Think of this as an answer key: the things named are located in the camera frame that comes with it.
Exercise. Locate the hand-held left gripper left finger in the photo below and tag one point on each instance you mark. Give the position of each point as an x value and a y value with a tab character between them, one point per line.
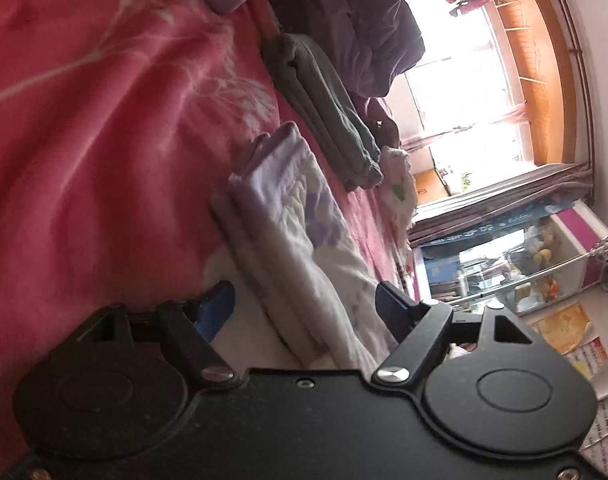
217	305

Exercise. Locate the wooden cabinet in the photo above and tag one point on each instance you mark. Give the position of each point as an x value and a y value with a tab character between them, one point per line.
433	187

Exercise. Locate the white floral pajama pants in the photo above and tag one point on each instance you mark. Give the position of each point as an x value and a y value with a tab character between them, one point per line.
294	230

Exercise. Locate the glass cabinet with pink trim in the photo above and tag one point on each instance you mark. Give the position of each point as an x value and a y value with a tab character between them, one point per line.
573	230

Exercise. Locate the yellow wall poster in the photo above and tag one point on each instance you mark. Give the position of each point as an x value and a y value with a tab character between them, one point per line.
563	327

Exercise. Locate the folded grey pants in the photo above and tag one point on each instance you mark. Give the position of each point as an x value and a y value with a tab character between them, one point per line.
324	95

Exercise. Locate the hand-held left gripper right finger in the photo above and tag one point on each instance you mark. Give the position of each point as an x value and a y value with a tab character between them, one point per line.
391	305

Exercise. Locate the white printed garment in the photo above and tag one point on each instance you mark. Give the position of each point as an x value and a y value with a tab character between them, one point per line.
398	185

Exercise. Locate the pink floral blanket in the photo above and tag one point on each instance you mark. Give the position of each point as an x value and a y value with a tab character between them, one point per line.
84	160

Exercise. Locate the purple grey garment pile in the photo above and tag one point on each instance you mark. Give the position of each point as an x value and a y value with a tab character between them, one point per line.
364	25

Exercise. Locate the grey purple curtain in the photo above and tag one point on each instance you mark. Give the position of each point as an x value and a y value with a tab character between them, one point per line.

- - - - -

Your assignment:
In the copy, include every line of the entries above exactly and none of the pictures.

Task output:
Think of this as an answer key: the things named are located in the camera frame that comes with it.
Exercise. Locate the hand-held left gripper left finger in the photo below and tag one point on each instance you mark. Give the position of each point as an x value and a y value with a tab character between them, one point per line.
217	305

Exercise. Locate the wooden cabinet in the photo above and tag one point on each instance you mark. Give the position of each point as an x value and a y value with a tab character between them, one point per line.
433	187

Exercise. Locate the white floral pajama pants in the photo above and tag one point on each instance you mark. Give the position of each point as an x value and a y value with a tab character between them, one point per line.
294	230

Exercise. Locate the glass cabinet with pink trim in the photo above and tag one point on each instance you mark. Give the position of each point as an x value and a y value with a tab character between them, one point per line.
573	230

Exercise. Locate the yellow wall poster in the photo above and tag one point on each instance you mark. Give the position of each point as an x value and a y value with a tab character between them, one point per line.
563	327

Exercise. Locate the folded grey pants in the photo above and tag one point on each instance you mark. Give the position of each point as an x value and a y value with a tab character between them, one point per line.
324	95

Exercise. Locate the hand-held left gripper right finger in the photo above and tag one point on each instance you mark. Give the position of each point as an x value and a y value with a tab character between them, one point per line.
391	305

Exercise. Locate the white printed garment in the photo above and tag one point on each instance you mark. Give the position of each point as an x value and a y value with a tab character between them, one point per line.
398	185

Exercise. Locate the pink floral blanket in the photo above and tag one point on each instance you mark. Give the position of each point as an x value and a y value with a tab character between them, one point per line.
84	160

Exercise. Locate the purple grey garment pile in the photo above and tag one point on each instance you mark. Give the position of each point as an x value and a y value with a tab character between them, one point per line.
364	25

Exercise. Locate the grey purple curtain in the photo above and tag one point on each instance you mark. Give the position of each point as an x value and a y value with a tab character between them, one point per line.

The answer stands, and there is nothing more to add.